*** Dataset content ***
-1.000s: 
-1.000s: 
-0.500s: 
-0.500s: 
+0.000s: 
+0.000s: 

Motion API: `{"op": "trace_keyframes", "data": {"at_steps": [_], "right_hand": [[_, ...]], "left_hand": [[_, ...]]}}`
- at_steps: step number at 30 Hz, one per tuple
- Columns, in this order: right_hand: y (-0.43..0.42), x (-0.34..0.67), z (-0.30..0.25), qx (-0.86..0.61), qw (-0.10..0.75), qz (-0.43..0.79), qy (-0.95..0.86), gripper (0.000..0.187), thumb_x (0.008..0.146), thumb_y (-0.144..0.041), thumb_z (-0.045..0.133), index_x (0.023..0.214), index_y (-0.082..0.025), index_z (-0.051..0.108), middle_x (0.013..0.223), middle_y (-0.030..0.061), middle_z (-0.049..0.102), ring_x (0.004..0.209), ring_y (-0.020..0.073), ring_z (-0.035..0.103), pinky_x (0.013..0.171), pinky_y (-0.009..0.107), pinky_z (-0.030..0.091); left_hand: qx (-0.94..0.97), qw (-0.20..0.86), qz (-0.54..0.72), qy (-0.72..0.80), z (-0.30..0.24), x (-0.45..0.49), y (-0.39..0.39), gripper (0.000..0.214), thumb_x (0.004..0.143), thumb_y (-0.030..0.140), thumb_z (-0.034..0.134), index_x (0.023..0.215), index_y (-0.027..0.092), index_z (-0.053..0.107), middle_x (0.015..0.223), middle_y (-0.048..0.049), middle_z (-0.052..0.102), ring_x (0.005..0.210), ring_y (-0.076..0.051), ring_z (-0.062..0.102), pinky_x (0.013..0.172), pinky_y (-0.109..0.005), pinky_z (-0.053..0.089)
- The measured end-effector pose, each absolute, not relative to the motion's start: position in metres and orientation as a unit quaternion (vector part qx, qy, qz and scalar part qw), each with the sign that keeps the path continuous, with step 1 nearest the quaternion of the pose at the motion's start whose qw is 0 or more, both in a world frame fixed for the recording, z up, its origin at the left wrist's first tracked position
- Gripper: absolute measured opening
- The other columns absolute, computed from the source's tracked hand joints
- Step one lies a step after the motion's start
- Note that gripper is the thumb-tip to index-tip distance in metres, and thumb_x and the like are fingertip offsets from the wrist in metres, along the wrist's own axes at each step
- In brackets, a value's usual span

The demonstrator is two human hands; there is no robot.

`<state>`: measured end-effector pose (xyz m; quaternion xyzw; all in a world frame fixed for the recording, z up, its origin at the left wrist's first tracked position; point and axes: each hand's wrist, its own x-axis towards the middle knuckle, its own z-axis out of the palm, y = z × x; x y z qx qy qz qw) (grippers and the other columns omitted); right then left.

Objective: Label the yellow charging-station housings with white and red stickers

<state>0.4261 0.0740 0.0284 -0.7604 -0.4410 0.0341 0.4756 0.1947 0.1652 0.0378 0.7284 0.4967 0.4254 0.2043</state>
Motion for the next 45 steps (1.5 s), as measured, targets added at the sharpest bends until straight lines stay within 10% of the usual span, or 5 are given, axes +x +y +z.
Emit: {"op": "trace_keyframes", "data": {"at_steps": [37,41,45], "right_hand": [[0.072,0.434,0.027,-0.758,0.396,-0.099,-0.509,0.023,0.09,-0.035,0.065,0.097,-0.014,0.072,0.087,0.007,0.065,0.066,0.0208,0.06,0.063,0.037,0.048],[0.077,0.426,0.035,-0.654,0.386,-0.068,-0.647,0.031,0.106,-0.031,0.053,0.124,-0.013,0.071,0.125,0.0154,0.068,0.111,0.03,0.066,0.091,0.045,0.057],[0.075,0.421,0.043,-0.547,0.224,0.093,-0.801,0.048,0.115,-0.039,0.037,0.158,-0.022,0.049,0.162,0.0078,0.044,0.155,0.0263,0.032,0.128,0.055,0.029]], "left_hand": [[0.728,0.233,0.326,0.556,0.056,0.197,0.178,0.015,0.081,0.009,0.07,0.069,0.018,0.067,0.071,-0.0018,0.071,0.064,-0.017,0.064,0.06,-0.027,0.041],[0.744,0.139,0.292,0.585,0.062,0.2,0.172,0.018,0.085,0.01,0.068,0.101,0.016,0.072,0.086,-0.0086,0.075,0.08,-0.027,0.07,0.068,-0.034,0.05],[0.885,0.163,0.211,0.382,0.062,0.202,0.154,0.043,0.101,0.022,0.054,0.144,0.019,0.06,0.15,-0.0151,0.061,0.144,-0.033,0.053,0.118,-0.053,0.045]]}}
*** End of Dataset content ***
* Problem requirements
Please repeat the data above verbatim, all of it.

* Task answer
-1.000s: 
-1.000s: 
-0.500s: 
-0.500s: 
+0.000s: 
+0.000s: 

Motion API: `{"op": "trace_keyframes", "data": {"at_steps": [_], "right_hand": [[_, ...]], "left_hand": [[_, ...]]}}`
- at_steps: step number at 30 Hz, one per tuple
- Columns, in this order: right_hand: y (-0.43..0.42), x (-0.34..0.67), z (-0.30..0.25), qx (-0.86..0.61), qw (-0.10..0.75), qz (-0.43..0.79), qy (-0.95..0.86), gripper (0.000..0.187), thumb_x (0.008..0.146), thumb_y (-0.144..0.041), thumb_z (-0.045..0.133), index_x (0.023..0.214), index_y (-0.082..0.025), index_z (-0.051..0.108), middle_x (0.013..0.223), middle_y (-0.030..0.061), middle_z (-0.049..0.102), ring_x (0.004..0.209), ring_y (-0.020..0.073), ring_z (-0.035..0.103), pinky_x (0.013..0.171), pinky_y (-0.009..0.107), pinky_z (-0.030..0.091); left_hand: qx (-0.94..0.97), qw (-0.20..0.86), qz (-0.54..0.72), qy (-0.72..0.80), z (-0.30..0.24), x (-0.45..0.49), y (-0.39..0.39), gripper (0.000..0.214), thumb_x (0.004..0.143), thumb_y (-0.030..0.140), thumb_z (-0.034..0.134), index_x (0.023..0.215), index_y (-0.027..0.092), index_z (-0.053..0.107), middle_x (0.015..0.223), middle_y (-0.048..0.049), middle_z (-0.052..0.102), ring_x (0.005..0.210), ring_y (-0.076..0.051), ring_z (-0.062..0.102), pinky_x (0.013..0.172), pinky_y (-0.109..0.005), pinky_z (-0.053..0.089)
- The measured end-effector pose, each absolute, not relative to the motion's start: position in metres and orientation as a unit quaternion (vector part qx, qy, qz and scalar part qw), each with the sign that keeps the path continuous, with step 1 nearest the quaternion of the pose at the motion's start whose qw is 0 or more, both in a world frame fixed for the recording, z up, its origin at the left wrist's first tracked position
- Gripper: absolute measured opening
- The other columns absolute, computed from the source's tracked hand joints
- Step one lies a step after the motion's start
- Note that gripper is the thumb-tip to index-tip distance in metres, and thumb_x and the like are fingertip offsets from the wrist in metres, along the wrist's own axes at each step
- In brackets, a value's usual span

The demonstrator is two human hands; there is no robot.

`<state>`: measured end-effector pose (xyz m; quaternion xyzw; all in a world frame fixed for the recording, z up, its origin at the left wrist's first tracked position; point and axes: each hand's wrist, its own x-axis towards the middle knuckle, its own z-axis out of the palm, y = z × x; x y z qx qy qz qw) (grippers and the other columns omitted); right then left.

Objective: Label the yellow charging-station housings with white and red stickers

<state>0.4261 0.0740 0.0284 -0.7604 -0.4410 0.0341 0.4756 0.1947 0.1652 0.0378 0.7284 0.4967 0.4254 0.2043</state>
Motion for the next 45 steps (1.5 s), as measured, targets added at the sharpest bends until straight lines stay within 10% of the usual span, or 5 are given, axes +x +y +z.
Emit: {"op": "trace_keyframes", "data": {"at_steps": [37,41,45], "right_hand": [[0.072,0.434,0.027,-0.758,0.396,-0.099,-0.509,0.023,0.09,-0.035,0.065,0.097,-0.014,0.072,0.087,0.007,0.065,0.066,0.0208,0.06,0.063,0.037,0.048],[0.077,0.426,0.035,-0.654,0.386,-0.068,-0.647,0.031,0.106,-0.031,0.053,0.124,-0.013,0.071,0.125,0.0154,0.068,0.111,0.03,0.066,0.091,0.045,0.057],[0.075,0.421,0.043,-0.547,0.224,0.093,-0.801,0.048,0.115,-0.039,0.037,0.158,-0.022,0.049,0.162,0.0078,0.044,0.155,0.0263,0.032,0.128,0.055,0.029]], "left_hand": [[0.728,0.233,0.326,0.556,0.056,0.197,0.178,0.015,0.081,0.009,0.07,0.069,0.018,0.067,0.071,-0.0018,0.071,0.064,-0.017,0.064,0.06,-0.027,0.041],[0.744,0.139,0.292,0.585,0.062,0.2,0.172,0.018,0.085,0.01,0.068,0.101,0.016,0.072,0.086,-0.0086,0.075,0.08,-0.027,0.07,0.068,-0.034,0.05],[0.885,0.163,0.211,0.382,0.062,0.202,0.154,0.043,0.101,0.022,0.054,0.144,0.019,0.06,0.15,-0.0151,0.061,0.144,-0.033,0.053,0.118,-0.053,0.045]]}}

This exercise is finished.